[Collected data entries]

--- START ---

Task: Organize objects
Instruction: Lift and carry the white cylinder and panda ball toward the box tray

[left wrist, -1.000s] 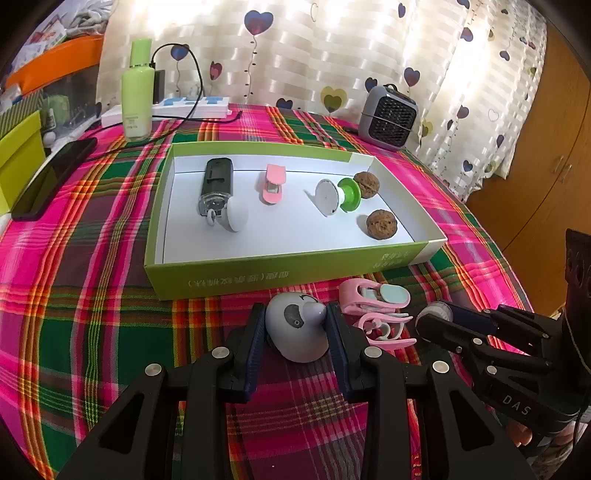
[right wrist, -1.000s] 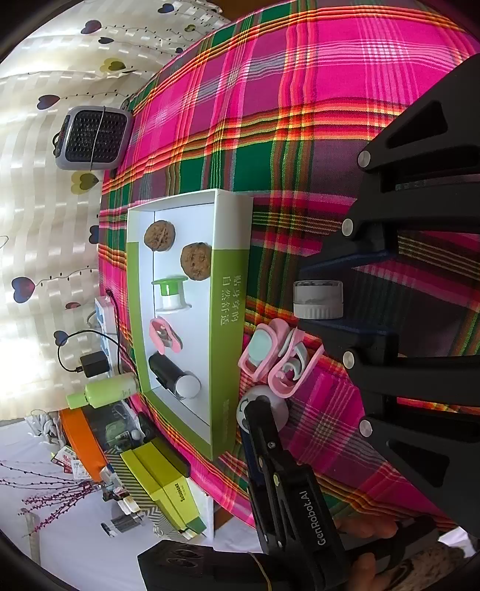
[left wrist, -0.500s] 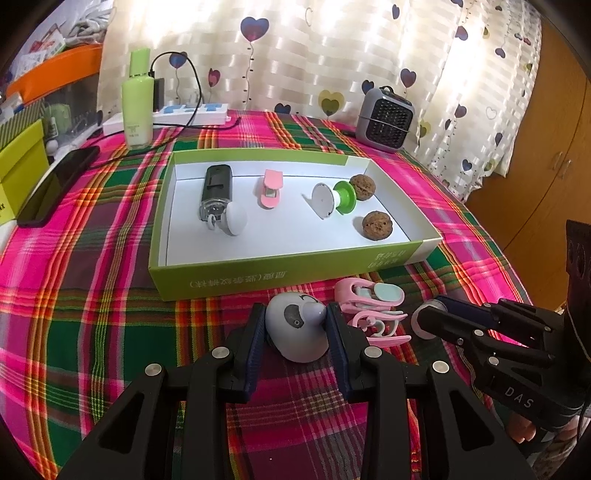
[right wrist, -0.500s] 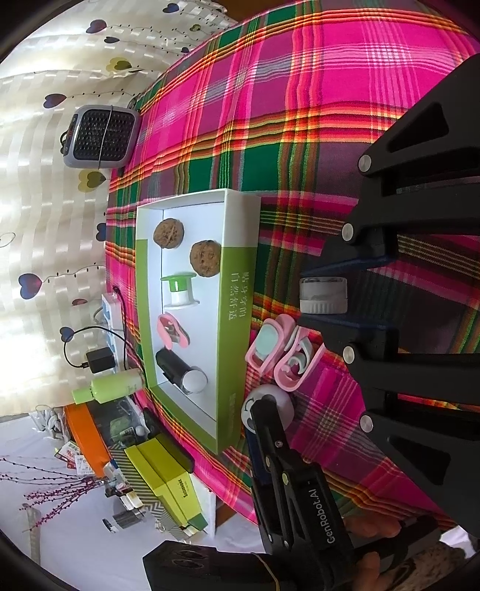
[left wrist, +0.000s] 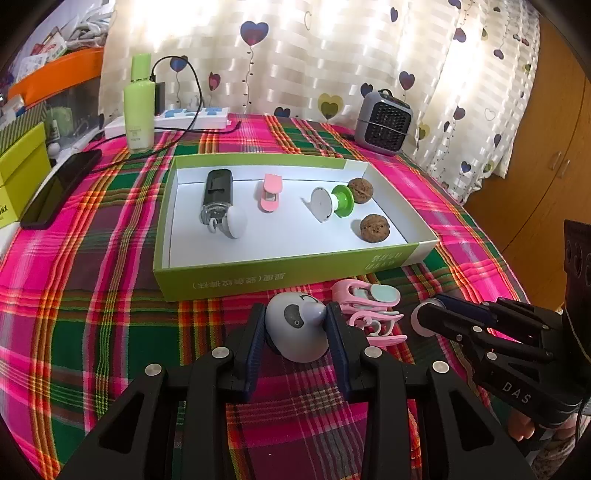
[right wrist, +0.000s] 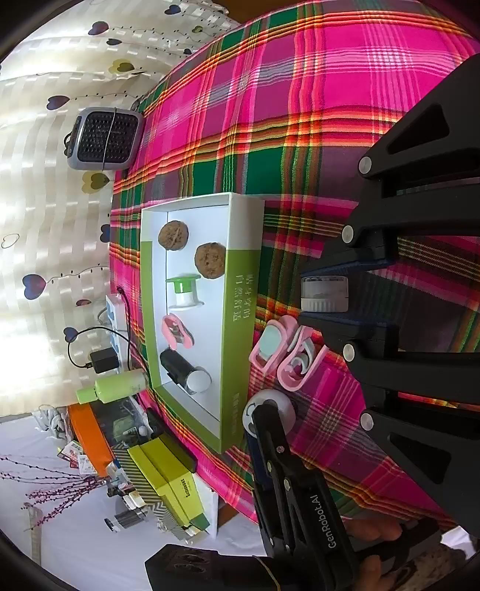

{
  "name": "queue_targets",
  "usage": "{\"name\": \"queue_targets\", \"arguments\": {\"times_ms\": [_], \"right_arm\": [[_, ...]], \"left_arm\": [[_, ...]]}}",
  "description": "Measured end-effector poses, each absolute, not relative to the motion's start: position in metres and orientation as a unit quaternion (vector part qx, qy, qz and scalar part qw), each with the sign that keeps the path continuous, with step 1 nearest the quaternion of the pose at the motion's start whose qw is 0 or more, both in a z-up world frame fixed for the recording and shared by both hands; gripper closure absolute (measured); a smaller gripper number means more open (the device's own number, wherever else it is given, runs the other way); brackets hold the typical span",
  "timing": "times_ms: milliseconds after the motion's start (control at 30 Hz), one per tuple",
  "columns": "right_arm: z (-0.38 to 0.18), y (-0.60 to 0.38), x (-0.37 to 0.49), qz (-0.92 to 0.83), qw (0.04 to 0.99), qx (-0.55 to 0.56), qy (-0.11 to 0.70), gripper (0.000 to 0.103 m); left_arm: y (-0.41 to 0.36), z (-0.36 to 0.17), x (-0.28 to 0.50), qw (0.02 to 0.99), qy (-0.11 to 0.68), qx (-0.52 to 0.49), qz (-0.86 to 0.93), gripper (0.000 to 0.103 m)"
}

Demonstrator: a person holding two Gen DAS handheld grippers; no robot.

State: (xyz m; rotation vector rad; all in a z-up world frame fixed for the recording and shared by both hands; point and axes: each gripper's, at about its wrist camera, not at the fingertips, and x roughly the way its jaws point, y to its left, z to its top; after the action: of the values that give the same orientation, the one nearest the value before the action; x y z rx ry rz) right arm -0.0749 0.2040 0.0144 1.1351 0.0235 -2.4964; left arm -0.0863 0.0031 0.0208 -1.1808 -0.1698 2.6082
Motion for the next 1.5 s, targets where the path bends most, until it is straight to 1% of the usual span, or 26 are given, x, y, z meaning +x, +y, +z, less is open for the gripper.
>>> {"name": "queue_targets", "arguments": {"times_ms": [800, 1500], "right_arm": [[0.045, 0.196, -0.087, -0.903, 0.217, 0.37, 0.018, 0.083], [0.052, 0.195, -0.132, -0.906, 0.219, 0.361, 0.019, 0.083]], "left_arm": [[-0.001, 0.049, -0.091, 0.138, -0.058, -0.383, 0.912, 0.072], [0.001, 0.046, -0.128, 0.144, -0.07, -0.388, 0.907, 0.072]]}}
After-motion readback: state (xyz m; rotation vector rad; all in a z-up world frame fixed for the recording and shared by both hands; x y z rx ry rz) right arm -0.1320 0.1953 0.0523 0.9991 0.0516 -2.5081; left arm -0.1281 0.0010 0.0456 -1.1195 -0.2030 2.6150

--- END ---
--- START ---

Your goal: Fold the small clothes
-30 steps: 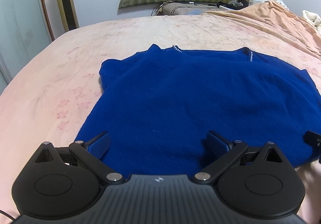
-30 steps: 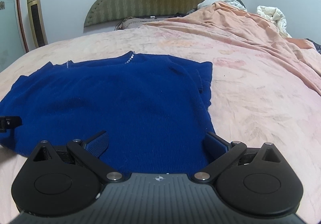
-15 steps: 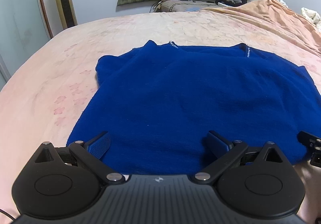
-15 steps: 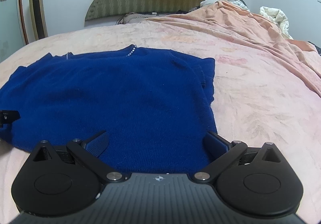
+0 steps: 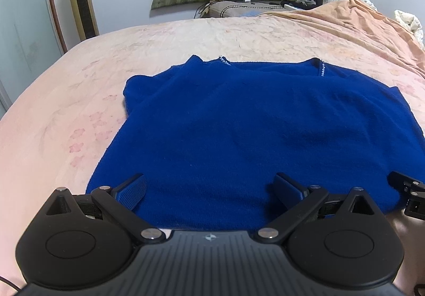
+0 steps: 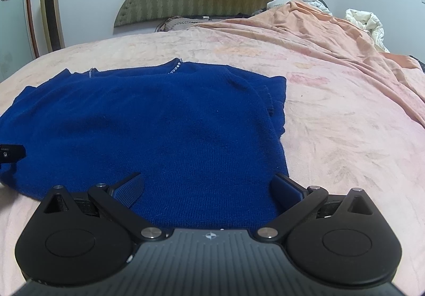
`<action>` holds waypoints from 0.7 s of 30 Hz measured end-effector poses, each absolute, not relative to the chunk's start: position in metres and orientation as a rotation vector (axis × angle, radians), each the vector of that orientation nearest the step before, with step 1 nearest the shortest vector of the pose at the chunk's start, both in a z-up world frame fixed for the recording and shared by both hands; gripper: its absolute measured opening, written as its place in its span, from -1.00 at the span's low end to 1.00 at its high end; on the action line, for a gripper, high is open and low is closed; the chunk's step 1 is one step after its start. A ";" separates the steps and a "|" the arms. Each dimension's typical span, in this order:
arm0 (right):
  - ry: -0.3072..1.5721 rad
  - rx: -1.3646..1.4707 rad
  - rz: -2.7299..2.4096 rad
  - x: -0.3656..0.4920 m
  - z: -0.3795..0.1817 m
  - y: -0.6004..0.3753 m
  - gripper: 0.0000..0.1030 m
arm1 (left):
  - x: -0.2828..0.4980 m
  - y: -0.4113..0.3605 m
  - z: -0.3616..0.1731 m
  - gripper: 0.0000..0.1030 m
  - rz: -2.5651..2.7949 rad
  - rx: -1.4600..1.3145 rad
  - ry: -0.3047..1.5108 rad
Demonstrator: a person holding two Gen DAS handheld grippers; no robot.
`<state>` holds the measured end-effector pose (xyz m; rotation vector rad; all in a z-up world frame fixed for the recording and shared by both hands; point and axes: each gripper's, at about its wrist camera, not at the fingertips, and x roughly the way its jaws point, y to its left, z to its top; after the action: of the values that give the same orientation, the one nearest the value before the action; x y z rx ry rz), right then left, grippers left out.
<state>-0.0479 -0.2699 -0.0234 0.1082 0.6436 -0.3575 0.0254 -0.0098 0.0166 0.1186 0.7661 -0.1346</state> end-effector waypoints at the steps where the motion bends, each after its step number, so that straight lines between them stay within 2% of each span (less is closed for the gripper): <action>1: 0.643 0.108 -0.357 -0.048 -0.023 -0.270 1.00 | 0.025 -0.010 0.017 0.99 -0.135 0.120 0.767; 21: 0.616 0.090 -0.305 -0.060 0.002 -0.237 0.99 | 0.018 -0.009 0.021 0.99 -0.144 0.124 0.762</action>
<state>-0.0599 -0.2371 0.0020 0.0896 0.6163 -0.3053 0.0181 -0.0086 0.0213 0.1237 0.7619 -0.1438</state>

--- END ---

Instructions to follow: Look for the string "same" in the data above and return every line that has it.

Task response:
State: (xyz m; rotation vector rad; all in a z-up world frame fixed for the recording and shared by both hands; point and axes: each gripper's, at about its wrist camera, not at the fingertips, and x roughly the way its jaws point, y to its left, z to its top; after the action: of the values that give the same orientation, the one nearest the value before the action; x y z rx ry rz) right arm -0.0749 0.2040 0.0144 1.1351 0.0235 -2.4964; left arm -0.0863 0.0031 0.0208 -1.1808 -0.1698 2.6082
`<state>` holds the measured end-effector pose (xyz m; rotation vector rad; all in a z-up world frame fixed for the recording and shared by both hands; point and axes: each gripper's, at about its wrist camera, not at the fingertips, and x roughly the way its jaws point, y to its left, z to its top; after the action: of the values that give the same orientation, the one nearest the value before the action; x y z rx ry rz), right then left, grippers left out.

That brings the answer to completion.